Ella habló en voz baja, esperando que nadie la escuchara:

—Con lo obediente que era, siempre tan atento contigo... No importa lo mal que estemos, si te respetaba tanto, jamás se atrevería a humillarte.

Sonreí con amargura y no le dije nada.

Mi padre suspiró, mirando al balcón, y dijo una vez más que no quería seguir viviendo.

Cada vez que él decía algo así, mi madre comenzaba a llorar, y yo sentía como si mi cabeza estuviese a explotar.

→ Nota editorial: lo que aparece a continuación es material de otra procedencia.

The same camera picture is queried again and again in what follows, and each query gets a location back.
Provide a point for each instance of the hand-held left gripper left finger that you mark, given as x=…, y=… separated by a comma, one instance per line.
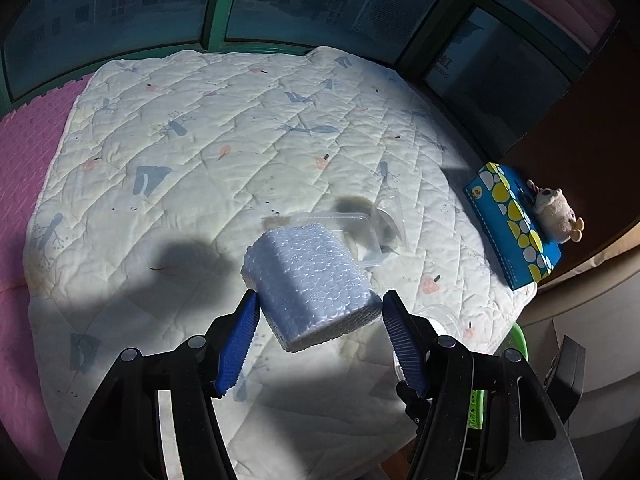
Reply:
x=240, y=345

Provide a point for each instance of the brown wooden cabinet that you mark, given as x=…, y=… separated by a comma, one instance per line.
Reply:
x=590, y=150

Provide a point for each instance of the clear plastic container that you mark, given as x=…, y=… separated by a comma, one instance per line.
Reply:
x=350, y=230

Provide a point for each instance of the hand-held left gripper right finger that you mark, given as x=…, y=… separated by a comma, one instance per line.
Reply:
x=405, y=350

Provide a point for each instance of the blue dotted tissue box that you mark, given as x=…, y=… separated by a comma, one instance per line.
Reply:
x=510, y=220

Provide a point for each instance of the beige plush toy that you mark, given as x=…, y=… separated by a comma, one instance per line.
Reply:
x=555, y=210

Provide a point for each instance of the green plastic basket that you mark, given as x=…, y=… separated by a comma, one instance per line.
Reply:
x=520, y=342

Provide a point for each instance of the white quilted blanket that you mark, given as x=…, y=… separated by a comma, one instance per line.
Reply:
x=200, y=160

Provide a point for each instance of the green window frame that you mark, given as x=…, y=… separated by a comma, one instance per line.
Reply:
x=212, y=20

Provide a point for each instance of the clear plastic packaging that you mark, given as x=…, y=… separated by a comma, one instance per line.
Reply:
x=390, y=225

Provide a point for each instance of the pink foam mat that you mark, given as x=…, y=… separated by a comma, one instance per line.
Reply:
x=25, y=160

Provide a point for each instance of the beige cushion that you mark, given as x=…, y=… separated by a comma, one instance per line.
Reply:
x=595, y=310

Apenas recuperé las fuerzas, decidí salir y buscar trabajo. Sabía que un empleo común no sería suficiente para cubrir nuestras deudas, así que opté por trabajar como promotora en un club nocturno, donde a pesar del mucho cansancio del trasnocho, la paga era buena.

El gerente del club, que me conocía de antes, me contrató rápido y me asignó los privados de los clientes más importantes, donde las propinas nunca faltaban.

Lo que jamás imaginé fue encontrarme allí de nuevo con Mateo Bernard.